The office supplies are lined up like the first day of school, but it’s just another day at the Reuse Store.
Opened in spring 2012, the Fairview Southdale Hospital’s Reuse Store offers hospital employees the chance to share, reuse and ultimately cut back on their own carbon footprint.
The concept is simple: Bring your unused office supplies and furniture to the Reuse Store and take only what you need.
Open five days a week, the store is not so much a traditional market as it is a home for unclaimed supplies. Instead of every department ordering for their own needs, they visit the store, where excess supplies from other departments are housed. Employees go to the Reuse Store to find what they need before any new orders are sent out.
“Previously, all of our departments were able to order their own office supplies, but we found there was a lot of variation and waste,” regional supply chain manager Christina Good says.
“When it first started, there was a little learning curve. It’s a way of life now.”
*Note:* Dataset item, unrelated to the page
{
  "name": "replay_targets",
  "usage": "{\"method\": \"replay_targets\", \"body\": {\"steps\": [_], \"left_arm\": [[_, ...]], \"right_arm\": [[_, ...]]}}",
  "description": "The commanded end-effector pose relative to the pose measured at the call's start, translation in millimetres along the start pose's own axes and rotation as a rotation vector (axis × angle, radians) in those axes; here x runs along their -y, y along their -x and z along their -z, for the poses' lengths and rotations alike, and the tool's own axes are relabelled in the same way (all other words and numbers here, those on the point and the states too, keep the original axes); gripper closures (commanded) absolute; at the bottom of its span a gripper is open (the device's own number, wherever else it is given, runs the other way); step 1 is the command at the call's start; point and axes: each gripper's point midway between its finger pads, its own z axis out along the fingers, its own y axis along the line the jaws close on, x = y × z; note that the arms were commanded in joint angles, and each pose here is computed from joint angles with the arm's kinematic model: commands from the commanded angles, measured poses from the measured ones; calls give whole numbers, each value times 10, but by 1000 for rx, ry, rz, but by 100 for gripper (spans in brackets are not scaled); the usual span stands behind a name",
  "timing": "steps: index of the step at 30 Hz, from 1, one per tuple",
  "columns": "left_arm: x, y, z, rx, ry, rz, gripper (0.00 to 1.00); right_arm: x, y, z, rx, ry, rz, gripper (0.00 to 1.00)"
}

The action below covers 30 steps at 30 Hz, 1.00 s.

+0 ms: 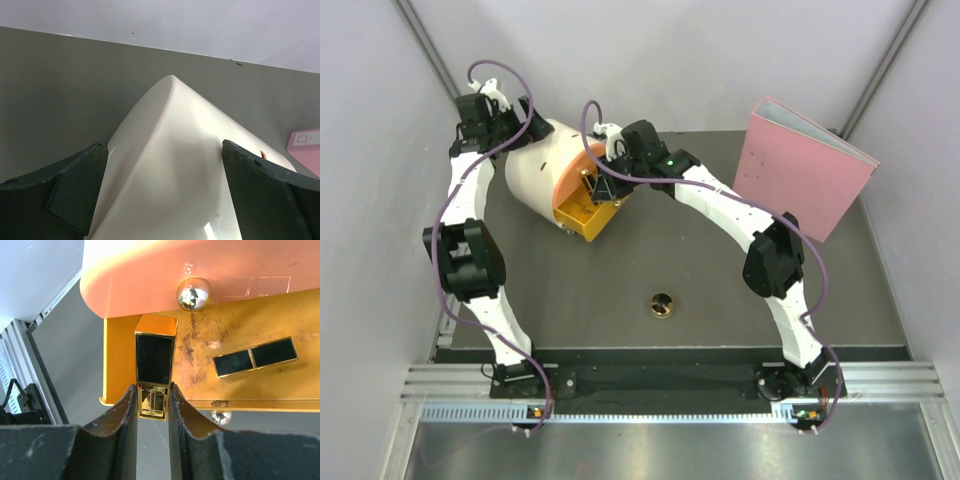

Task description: Organize the makeup

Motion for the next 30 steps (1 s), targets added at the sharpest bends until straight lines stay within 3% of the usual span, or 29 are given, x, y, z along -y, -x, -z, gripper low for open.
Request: {"method": "replay_targets", "body": {"steps": [1, 2, 6, 12, 19, 22, 24, 25, 26, 27, 28, 30], "left_arm": [[-52, -492, -44, -170, 22, 47, 1], [-47, -477, -44, -166, 21, 45, 1], [-58, -478, -45, -169, 26, 42, 1], [-78, -488, -39, -175, 37, 35, 1], [-73, -473, -32, -172, 37, 34, 1], [-77, -485, -37, -175, 37, 35, 1], [-77, -475, -38, -172, 37, 34, 1], [-84, -472, -35, -172, 39, 34, 1], [-77, -478, -37, -173, 38, 34, 1], [-72, -481, -39, -174, 38, 33, 1], [-80, -478, -37, -173, 39, 34, 1], [-74, -481, -39, -174, 38, 30, 1]], "right_arm": [[-141, 231, 37, 79, 41, 18, 97], [-143, 238, 36, 81, 42, 16, 96], [-127, 253, 21, 88, 38, 4, 70], [-88, 193, -11, 69, 35, -11, 60], [-27, 298, 95, 104, -3, -20, 60], [82, 380, 249, 160, -48, -42, 60], [176, 363, 405, 195, -65, -102, 66], [158, 534, 549, 268, -56, -104, 70], [190, 542, 594, 290, -53, -152, 89], [354, 404, 610, 277, -58, -199, 97], [339, 549, 718, 344, -27, -197, 100], [472, 410, 755, 337, 23, -304, 100]]}}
Patrons can find notebooks, pens and other supplies once headed for the dumpster but now given another life. In addition to office supplies, the store also takes hospital-grade furniture, refurbishes it as needed, and stores it until needed by another department. An employee is looking for a chair? They visit the Reuse Store first.
Fairview Southdale is unique in having the largest of this type of store in terms of square footage, but is certainly not the only in the Fairview system. The stores were started several years ago, according to Good, in an attempt to save money and create less waste.
Sustainability coordinator April Schumacher estimates close to $1 million in savings, simply by having their staff involved in the sharing economy of the store.
“Employees are realizing that they’re becoming better stewards by using the store,” Good says. Fairview is creating active members in a larger sustainability network the hospital system has fostered for nearly a decade.
The store is also helping the community in other ways. With Partnership Resources, the store hires adults with disabilities.
“We have four regular staff members, two of whom have been with us for four or five years,” Schumacher says. “They get to work throughout the hospital delivering supplies and interacting with people.”
The Reuse Store has been evolving since its opening five years ago, but remains committed to sustainability in the long term. “The health care industry is the second-largest generator of waste,” Schumacher says. “What we do affects the community, and if we look at that holistically we can work to address issues outside of the average injury.”